Since the discovery of the technique of wet-drapey in Classical Greece to the arty side of the advertising photo, from Phidias to Erwin Blumenfeld, to veil carnal pleasures has been the best way to enhance them.
Now that everything is so overexposed the veil is a precious asset, a relic of more surprising times, such as those that encouraged the encrypted porn, with gray weaving as curtains in front of coupled bodies. These filters, with its power to stimulate lustful imagination, incited first wanks of 90s teenagers. Twenty years after the art missed these filters shading the crude staged fornications, what testify projects like the fanzine Carnal+.
To suggest instead of exhibit excite the desire, but not just carnal ones. The veil has also been used in art as correlate of a non revealed truth. In Baroque and Rococo sculpture proliferate marble representations of women wrapped in cloths that, apart from the display of virtuosity common in that period, refer to this second sense.
Neapolitan Sansevero Chapel keeps disturbing statuary blanket in which the veil symbolizes wisdom and passage from life to death, from ignorance to revelation. Modesty of Antonio Corradini overwhelmed by his sibylline sensuality. Next to Christ covered by the shroud (Giuseppe Sammartino marble) are the counterpart of anatomical machines preserved in the crypt of the small church, both devised by Raimondo di Sangro mason: anatomies are stripped to the bone, showing organs, veins and arteries in fascinating filigree, while the stone figures hide their secret, are veiled. The skeletons simulate wrought iron, marble fine cloths seem linen; all is transmuted into this alchemical chapel.
As Di Sangro, but two centuries later, Fernand Khnopff was fascinated by the occultism. The veil associated with inaccessible femininity was reiterated concern in portraits he made of his sister. But it is likely that in these obsession represented not so much the inscrutability of women but his own, delving through the recurring androgynous figure their feminine side and difficulty in expressing it.
And because there is some of self-portrait in every portrait also the one Dora Maar made to Nusch Eluard with a cobweb covering her face has that double layer: her own psychic crack overprinted to the vulnerable beauty of her friend, looking both captive of a maze of affections that weave themselves.

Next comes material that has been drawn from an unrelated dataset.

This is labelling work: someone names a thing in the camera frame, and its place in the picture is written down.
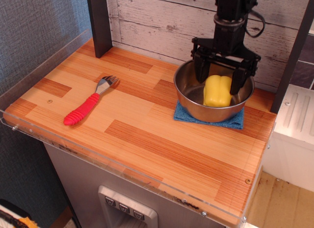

The Italian duo known with the artistic name of Santissimi recover the symbolism associated with the desire of transcendence attached to the veiling. Their installations of hyperreal bodies caught in transparent resin boxes or frozen faces in a postmortem rictus although embellished by a frosted patina, remind us to cryopreservation methods. Some of these cameras exhale steam, which guarantees some kind of existence confined in vitreous matter, pending, in trance. Retain some esoteric aura despite surgical asepsis.
These silicone suspended bodies could illustrate the words of Don DeLillo in Zero K, when he reflects on the human as canned, when he imagines it inmersed in a continuum of time inside a cryogenic chamber: how human you are without track of time? Maybe more, or one becomes fetal, as something unborn?
For the Irish Kevin Francis Gray the veil ensured clandestinity for her dissidents girls, guerrilla sculptures that behind schoolgirl miniskirt hided homemade explosives. The curtains of pearls apparently concealed their identity, but of them just left the corpse. Retaking the funeral baroque statuary, these martyrs of the Belfast streets were made with noble materials; the pall as an emblem of anonymous heroism.
Eulalia Valldosera has also used the iconography of the veil to reveal contemporary issues related to power relations, subverting them. As part of a project called Dependencia mutua, she videotaped an Ukrainian charwoman dusting the sculpture of an ephebe in the Archaeological Museum of Naples. In the video, the cleaning cloth gradually becomes ethnic veil, hijab, flag, cloth that crossdresses male body, that eroticizes female ones… and eventually comes to question the roles of submission versus object of devotion.
The veil as that which reveals what society tries to hide reappears in a more recent project of the artist, Velos plásticos (2016), a photographic series of what seem spectral virgins, wrapped in deliquescent cloaks. As a nod to the protective virgins of the sea, those which the sailors erected shrines in ports, those of Valldosera are made of toxic materials. Protection veers in admonishment.
From hellenistic excellence of wet-drapery concretized in the torso of the Victory of Samothrace, allegory of naval triumph that from its coastal sanctuary scanned the ocean, pure power and winged sensuality, we arrive to plastic cloths that only hide their own brutalization.